* What is required
Emit the data below verbatim, stripping out any pictures.

* Dataset section
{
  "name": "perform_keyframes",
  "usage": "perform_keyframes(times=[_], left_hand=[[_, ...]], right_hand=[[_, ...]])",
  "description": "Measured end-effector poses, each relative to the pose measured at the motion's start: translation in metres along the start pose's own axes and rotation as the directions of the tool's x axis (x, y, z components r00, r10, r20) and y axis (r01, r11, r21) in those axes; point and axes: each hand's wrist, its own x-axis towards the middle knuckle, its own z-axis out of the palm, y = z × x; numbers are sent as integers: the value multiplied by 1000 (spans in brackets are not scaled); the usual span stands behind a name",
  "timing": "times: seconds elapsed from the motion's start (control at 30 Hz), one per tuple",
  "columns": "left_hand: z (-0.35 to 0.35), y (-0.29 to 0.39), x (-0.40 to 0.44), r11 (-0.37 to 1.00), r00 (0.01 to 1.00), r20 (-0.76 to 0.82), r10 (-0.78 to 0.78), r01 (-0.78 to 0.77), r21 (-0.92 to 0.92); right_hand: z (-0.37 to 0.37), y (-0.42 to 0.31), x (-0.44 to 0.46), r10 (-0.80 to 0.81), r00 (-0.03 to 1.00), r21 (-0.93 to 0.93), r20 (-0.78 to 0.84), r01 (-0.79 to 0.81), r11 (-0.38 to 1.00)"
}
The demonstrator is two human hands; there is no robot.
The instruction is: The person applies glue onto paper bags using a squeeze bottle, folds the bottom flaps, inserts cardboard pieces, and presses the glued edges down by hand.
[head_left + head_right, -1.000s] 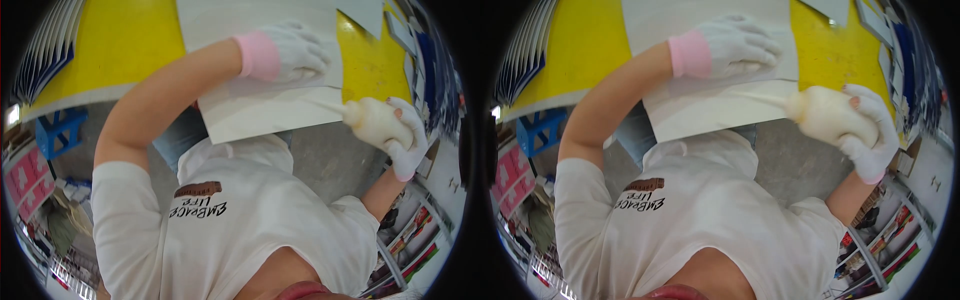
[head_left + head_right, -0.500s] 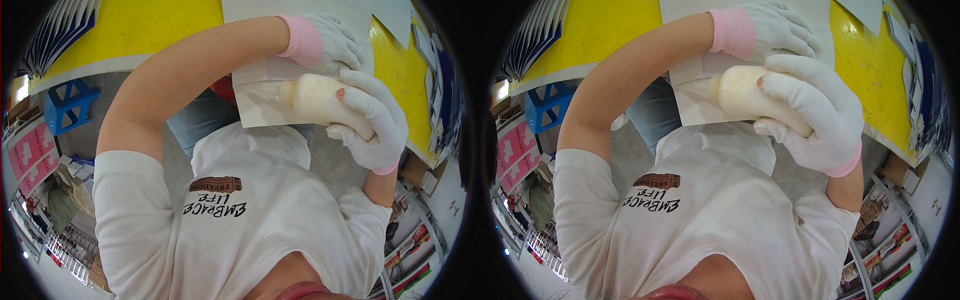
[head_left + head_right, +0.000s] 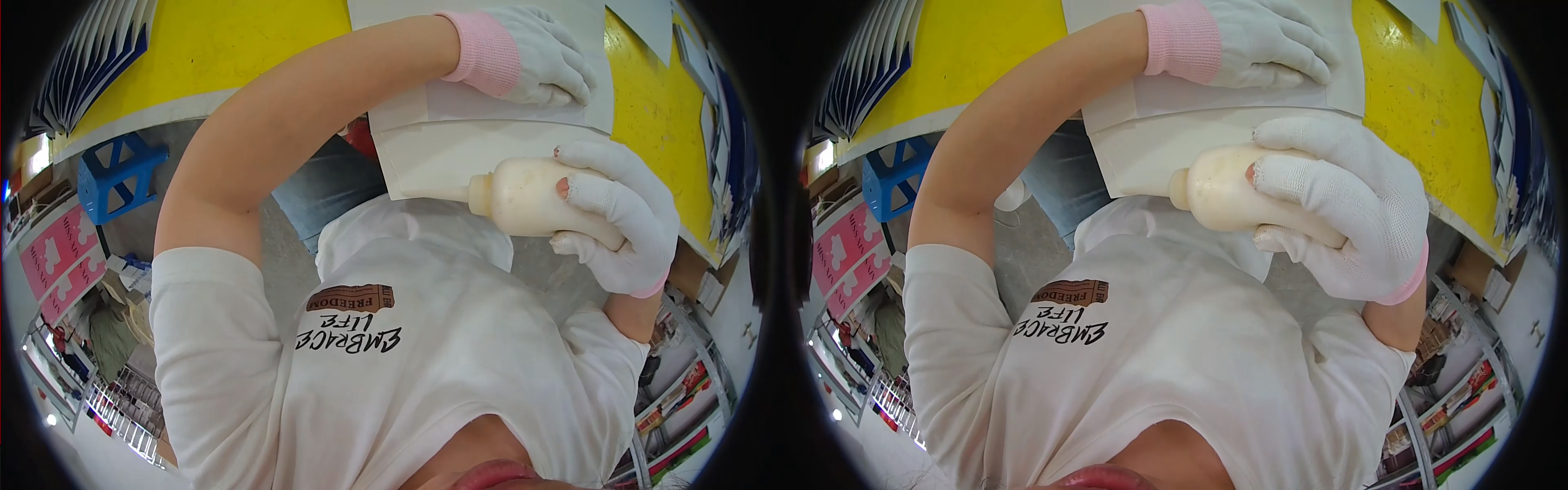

* Task output
{
  "name": "perform_keyframes",
  "usage": "perform_keyframes(times=[_], left_hand=[[_, ...]], right_hand=[[_, ...]])",
  "description": "Measured end-effector poses, each relative to the pose measured at the motion's start: translation in metres along the start pose's own axes and rotation as the directions of the tool's x axis (x, y, z components r00, r10, r20) and y axis (r01, r11, r21) in those axes; point and axes: each hand's wrist, its own x-axis towards the middle knuckle, its own z-axis out of the palm, y = z × x; numbers are sent as integers: the value multiplied by 1000 (spans in brackets are not scaled); the usual span stands behind a name",
  "timing": "times: seconds elapsed from the motion's start (control at 30 Hz), one per tuple",
  "columns": "left_hand: z (-0.35 to 0.35), y (-0.29 to 0.39), x (-0.40 to 0.44), r11 (-0.37 to 1.00), r00 (0.01 to 1.00), r20 (-0.76 to 0.82), r10 (-0.78 to 0.78), r01 (-0.78 to 0.77), r21 (-0.92 to 0.92); right_hand: z (-0.37 to 0.37), y (-0.42 to 0.31), x (-0.44 to 0.46), r10 (-0.80 to 0.81), r00 (-0.03 to 1.00), r21 (-0.93 to 0.93), r20 (-0.78 to 0.84), r01 (-0.79 to 0.81), r11 (-0.38 to 1.00)"
}
The demonstrator is two human hands; there is no robot.
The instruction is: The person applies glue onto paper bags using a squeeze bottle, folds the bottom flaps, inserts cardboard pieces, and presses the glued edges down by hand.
[head_left + head_right, -1.000s] 
[head_left + head_right, -0.500s] 
[head_left + head_right, +0.000s] 

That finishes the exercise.